:: Data extract ::

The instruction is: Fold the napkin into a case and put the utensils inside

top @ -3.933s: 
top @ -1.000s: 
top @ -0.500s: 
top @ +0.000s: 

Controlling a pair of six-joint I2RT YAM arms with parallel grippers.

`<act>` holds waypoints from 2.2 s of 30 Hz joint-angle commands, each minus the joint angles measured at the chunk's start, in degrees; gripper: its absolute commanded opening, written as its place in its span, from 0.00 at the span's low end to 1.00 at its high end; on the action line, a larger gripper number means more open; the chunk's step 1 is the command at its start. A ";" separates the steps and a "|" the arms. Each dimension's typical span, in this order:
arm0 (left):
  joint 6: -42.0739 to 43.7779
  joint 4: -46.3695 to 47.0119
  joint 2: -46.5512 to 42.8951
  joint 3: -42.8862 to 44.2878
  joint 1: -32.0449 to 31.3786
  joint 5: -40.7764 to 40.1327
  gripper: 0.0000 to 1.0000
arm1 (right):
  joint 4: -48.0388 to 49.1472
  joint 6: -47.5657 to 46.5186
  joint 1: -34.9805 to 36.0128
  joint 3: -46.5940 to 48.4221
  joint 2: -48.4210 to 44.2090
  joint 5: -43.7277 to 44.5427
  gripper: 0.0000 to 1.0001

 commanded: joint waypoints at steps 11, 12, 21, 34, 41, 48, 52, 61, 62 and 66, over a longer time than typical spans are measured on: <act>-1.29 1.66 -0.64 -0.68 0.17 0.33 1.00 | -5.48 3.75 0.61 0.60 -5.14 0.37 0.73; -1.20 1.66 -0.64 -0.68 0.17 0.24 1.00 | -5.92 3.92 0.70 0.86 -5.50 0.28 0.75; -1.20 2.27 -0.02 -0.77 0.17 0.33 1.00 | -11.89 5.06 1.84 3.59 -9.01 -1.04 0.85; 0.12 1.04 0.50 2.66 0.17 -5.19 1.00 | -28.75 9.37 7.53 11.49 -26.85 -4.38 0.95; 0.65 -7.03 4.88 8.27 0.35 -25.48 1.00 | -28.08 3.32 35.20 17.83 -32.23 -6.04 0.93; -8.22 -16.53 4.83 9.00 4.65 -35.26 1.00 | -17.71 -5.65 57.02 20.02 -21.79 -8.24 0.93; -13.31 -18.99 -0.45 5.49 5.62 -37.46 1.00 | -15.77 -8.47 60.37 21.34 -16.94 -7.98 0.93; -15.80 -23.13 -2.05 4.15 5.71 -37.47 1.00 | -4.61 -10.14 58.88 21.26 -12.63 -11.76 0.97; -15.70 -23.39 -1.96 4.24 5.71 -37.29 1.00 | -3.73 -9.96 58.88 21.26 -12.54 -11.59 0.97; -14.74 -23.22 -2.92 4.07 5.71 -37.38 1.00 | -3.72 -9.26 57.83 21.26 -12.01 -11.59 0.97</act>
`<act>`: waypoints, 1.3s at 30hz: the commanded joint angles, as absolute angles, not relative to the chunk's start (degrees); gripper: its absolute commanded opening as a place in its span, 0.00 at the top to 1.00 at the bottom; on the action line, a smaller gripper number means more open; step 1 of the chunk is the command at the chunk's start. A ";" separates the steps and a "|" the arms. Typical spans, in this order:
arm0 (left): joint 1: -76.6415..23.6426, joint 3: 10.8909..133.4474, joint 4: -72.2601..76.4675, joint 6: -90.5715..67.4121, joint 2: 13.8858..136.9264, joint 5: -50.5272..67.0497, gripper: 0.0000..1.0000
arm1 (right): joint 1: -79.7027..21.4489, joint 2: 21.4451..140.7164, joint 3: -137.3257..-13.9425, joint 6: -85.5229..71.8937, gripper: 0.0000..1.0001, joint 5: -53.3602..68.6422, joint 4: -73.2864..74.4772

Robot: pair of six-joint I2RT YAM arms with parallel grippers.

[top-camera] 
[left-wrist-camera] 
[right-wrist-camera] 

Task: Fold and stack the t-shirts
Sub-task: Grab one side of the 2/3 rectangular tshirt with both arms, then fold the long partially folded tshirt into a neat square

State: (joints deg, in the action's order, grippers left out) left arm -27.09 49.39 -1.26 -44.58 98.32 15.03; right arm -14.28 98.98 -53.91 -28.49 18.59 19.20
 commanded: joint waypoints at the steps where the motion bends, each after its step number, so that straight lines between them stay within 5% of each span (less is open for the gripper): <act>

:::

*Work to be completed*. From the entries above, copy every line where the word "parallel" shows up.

*Response box*.
Controlling a pair of six-joint I2RT YAM arms with parallel grippers.
Robot: pair of six-joint I2RT YAM arms with parallel grippers.

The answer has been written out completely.